Currently, postoperative complications are commonly graded according to the Clavien-Dindo grade (CDG) [3, 5]. This grading system indicates, which kind of treatment is required to deal with a particular complication. With this treatment-centered classification system, however, the impact a complication may have on the patient’s well-being is neglected [23]. Moreover, the current methods to follow-up patients after neurosurgery are not optimal, as they are static and rely on snapshots at fixed points in time, while in reality, the clinical course may vary substantially over time [2]. With our current follow-up methods, there is no mechanism to detect unfavorable clinical courses before the situation exacerbates.

Due to the already widespread and currently increasing availability of modern smartphone technology, managing postoperative outcomes via mobile applications is the future [2, 15]. Mobile health applications have the potential to significantly improve patient lives [25]. It has been shown that telemedicine for post-discharge surgical care is safe, effective, and acceptable to both patients and health care providers [13]. Mobile health applications for postoperative monitoring have been successfully tested in the fields of gastrointestinal, gynecological, and orthopedic surgery besides neurosurgery [12, 22, 27]. In the field of spine surgery, in particular, applications for patient management and outcome assessment proved to be successful and well appreciated by patients [8, 14, 19, 26]. However, none of the aforementioned studies and applications laid a special focus on the impact of postoperative complications on the patient’s well-being.

We recently developed a smartphone application, in order to longitudinally capture our patient’s subjective well-being and record postoperative complications after neurosurgery. Besides recording outcome data on the patient level, another goal of this app is to help determine the impact of a particular complication on a patient’s outcome. This feasibility study was conducted to assess, whether our app is operational, user-friendly, and well accepted among potential applicants.

Methods and materials

App overview

Development

We developed the first prototype of the app, named “Post OP Tracker”, focusing on the Google Android platform. Post OP Tracker was developed on the environment Android Studio® (Mountain View, CA, USA) [10] using the Oracle Java ® (Austin, TX, USA) programming language [11].

First use

It is anticipated that patients are informed about the app in the preoperative period during outpatient clinics. The app should be downloaded and installed during clinics either by the patient him-/herself, supported by the physician or hospital staff if needed.

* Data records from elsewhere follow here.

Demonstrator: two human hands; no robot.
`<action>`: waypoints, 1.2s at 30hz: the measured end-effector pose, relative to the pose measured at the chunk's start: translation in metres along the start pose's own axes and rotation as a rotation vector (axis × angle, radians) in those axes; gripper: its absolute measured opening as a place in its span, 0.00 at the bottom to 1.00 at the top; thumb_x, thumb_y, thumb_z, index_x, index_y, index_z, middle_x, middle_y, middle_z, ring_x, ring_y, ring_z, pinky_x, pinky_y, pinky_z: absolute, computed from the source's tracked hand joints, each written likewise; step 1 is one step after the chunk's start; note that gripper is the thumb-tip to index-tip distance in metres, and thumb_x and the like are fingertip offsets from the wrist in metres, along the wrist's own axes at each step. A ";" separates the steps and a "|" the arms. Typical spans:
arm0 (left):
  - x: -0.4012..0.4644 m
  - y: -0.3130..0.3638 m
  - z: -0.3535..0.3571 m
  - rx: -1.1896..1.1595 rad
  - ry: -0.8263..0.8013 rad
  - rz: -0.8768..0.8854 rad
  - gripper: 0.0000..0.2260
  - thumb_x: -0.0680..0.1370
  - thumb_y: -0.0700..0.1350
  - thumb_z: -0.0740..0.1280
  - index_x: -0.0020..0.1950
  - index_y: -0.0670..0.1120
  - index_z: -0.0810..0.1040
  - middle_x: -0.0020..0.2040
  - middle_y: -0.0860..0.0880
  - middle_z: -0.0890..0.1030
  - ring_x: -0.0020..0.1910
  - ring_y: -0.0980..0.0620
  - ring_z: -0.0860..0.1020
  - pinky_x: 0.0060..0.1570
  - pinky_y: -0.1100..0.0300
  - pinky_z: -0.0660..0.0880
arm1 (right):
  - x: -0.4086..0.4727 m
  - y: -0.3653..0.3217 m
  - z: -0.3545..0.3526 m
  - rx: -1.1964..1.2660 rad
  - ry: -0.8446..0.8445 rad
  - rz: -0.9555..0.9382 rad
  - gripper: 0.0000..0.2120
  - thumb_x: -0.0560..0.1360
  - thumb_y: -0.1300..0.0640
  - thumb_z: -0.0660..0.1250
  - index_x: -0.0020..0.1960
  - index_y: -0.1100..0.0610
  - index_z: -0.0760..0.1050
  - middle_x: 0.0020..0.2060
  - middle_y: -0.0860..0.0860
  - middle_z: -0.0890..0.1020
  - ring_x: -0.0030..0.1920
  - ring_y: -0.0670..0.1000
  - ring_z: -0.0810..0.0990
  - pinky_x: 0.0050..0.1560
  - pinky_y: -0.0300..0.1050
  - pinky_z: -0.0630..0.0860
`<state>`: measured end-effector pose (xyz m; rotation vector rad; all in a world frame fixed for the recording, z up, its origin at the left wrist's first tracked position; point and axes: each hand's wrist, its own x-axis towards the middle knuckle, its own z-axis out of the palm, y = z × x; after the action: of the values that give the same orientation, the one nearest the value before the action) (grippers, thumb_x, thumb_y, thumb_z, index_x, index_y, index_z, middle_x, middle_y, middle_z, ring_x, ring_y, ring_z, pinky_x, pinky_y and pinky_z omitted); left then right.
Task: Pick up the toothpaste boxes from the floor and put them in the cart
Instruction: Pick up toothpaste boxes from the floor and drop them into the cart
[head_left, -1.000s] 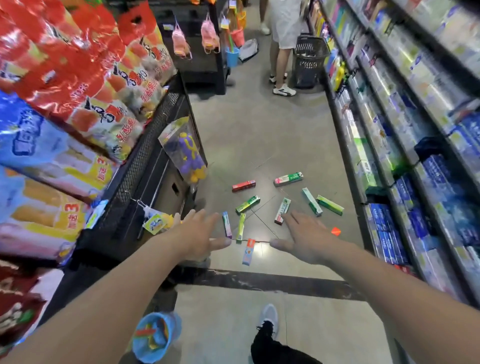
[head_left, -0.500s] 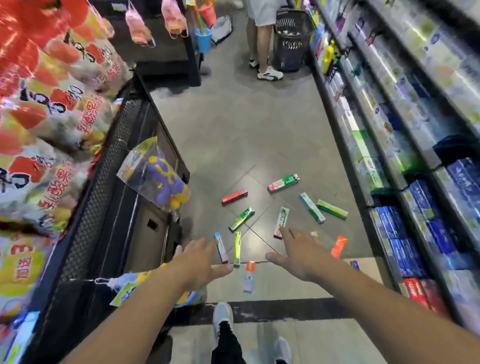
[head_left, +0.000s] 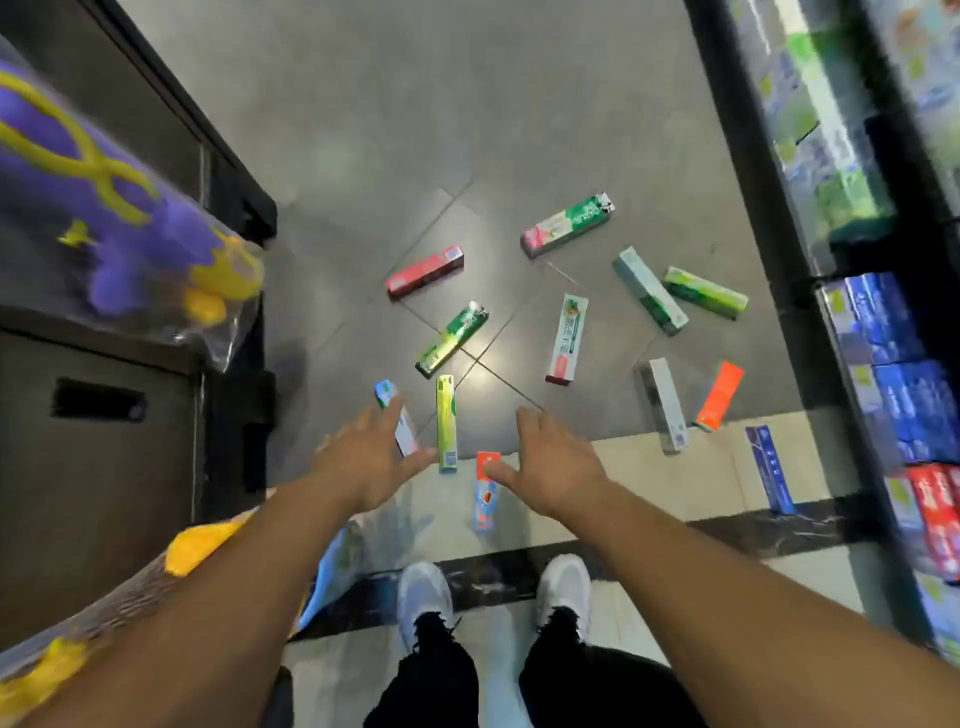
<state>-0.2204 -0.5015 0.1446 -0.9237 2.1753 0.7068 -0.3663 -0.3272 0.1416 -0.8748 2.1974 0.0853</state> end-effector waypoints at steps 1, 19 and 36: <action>0.022 -0.006 0.021 -0.010 -0.003 -0.009 0.42 0.75 0.70 0.58 0.81 0.53 0.45 0.80 0.43 0.54 0.76 0.42 0.59 0.73 0.48 0.59 | 0.020 0.004 0.024 0.011 0.005 0.015 0.44 0.72 0.29 0.60 0.77 0.55 0.54 0.68 0.58 0.70 0.66 0.59 0.71 0.63 0.55 0.70; 0.304 -0.105 0.214 -0.072 0.089 -0.190 0.47 0.75 0.61 0.68 0.79 0.57 0.34 0.66 0.27 0.67 0.63 0.31 0.71 0.60 0.48 0.70 | 0.227 0.034 0.317 0.156 -0.110 0.245 0.54 0.71 0.35 0.70 0.79 0.47 0.35 0.71 0.60 0.59 0.64 0.60 0.72 0.59 0.53 0.72; 0.225 -0.048 0.158 -0.288 0.353 -0.178 0.23 0.73 0.41 0.68 0.65 0.54 0.65 0.58 0.43 0.66 0.42 0.40 0.72 0.47 0.49 0.73 | 0.205 0.058 0.154 0.326 0.141 0.091 0.38 0.76 0.50 0.70 0.78 0.48 0.51 0.66 0.59 0.64 0.59 0.63 0.74 0.57 0.56 0.72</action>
<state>-0.2463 -0.5146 -0.1335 -1.4675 2.2863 0.8333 -0.4038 -0.3492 -0.1175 -0.6136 2.2951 -0.2914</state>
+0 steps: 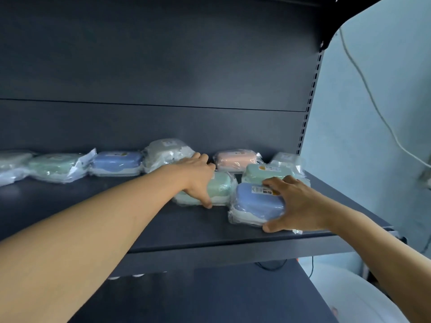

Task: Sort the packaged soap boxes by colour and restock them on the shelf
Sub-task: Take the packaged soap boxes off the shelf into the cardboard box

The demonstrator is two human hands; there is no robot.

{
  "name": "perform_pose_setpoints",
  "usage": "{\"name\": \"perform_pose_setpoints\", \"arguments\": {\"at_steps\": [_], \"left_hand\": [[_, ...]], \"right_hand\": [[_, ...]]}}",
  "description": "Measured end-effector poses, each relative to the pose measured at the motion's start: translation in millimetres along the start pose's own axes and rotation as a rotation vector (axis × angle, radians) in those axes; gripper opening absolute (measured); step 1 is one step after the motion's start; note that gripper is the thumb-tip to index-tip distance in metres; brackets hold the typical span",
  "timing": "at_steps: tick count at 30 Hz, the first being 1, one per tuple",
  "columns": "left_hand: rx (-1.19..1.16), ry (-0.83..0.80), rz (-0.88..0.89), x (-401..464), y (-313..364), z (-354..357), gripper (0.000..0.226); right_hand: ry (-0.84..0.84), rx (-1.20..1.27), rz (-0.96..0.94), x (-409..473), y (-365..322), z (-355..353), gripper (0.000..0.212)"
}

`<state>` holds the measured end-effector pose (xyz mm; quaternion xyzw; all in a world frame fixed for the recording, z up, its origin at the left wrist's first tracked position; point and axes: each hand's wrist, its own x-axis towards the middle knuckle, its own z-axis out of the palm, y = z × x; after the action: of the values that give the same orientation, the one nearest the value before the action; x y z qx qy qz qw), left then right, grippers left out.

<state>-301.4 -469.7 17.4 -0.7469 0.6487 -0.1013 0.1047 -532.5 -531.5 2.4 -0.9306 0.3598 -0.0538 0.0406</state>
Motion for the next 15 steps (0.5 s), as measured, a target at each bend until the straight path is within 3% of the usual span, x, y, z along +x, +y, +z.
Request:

Upon first use, the Post OP Tracker app generates a code for each individual patient, an alphanumeric string with six characters (Figs. 1 and 2). This code is used to keep patients anonymous throughout the data collection period and prevent privacy concerns, but to be able and identify each patient at a later stage, at the time of data upload to the web server. The app then requests the type of surgery being performed, using a drop-down list. In the pilot phase and for purpose of this feasibility analysis, we only programmed four representative choices covering essential areas in neurosurgery (hydrocephalus, brain tumor, disc prolapse, and brain aneurysm), but this list can easily be extended. The date of anticipated surgery is added, as well.

Fig. 1
figure 1

Activity diagram of the first use

Fig. 2
figure 2

Screenshot of the first use. Screenshots of the app were translated to English for the purpose of this paper

Notification service

The central function of the Post OP Tracker app is the notification service, which is why the patient can choose the notification time according to his/her preference. At this pre-set notification time, patients receive a push notification [9], requesting him/her to enter a pre-defined set of variables (see “Patient entry” below).

Before and in the first week after the operation, patients receive this notification on a daily basis, in order to establish a solid preoperative “baseline evaluation” and to measure patient well-being closely within the most dynamic early postoperative period. Of note, on the day of the operation, no notification is displayed. As the frequency of complications decreases and the functional status becomes more stable the longer out of surgery, the frequency of notifications is lowered from daily to every 3rd day from the 2nd to the 4th postoperative week, then to every 4th day from the 5th through the 12th postoperative week. This timing for postoperative notifications was chosen to optimize compliance and ensure patient adherence (patients will not be “overloaded” with notifications), while capturing the status closely in the most fluctuating “early postoperative period.” The notification service is designed to run in the background at all times and to pop up at the pre-set time. If patients do not respond to the pop-up immediately, the notification will stay in the notification bar.

After the 12th postoperative week has passed and the last notification has appeared, the data inquiry ceases, and no more inputs are requested from the participant for this feasibility study.

Patient entry

On each day of data entry, a patient receives a push notification at the pre-set time, requesting him or her to enter his/her subjective functional status from 1 (worst) to 100 (best), using a slider bar (Figs. 3 and 4). If the entry occurs postoperatively, the patient can also indicate, whether a complication occurred, using a switch button. If no complication occurred, the patient has completed the day’s requirement and the data is saved locally on the smartphone device.

Fig. 3
figure 3

Activity diagram of the patient entry; CD, Clavien-Dindo grade of postoperative complications

Fig. 4
figure 4

Screenshot of the postoperative patient entry with the complication “hemorrhage” and the Clavien-Dindo grade 4A as consequence

If a complication occurs, further input elements appear on the app’s screen, which can be entered by the patient or a health care professional. The user first chooses the type of complication using a drop-down list (e.g., hemorrhage, seizure, infection, etc.) and classifies the complication according to the Clavien-Dindo grading scale (CDG; Table 1) [5]. The user has the possibility to enter a string of free text, if desired (e.g., “purulent drainage and increasing tenderness of the wound”).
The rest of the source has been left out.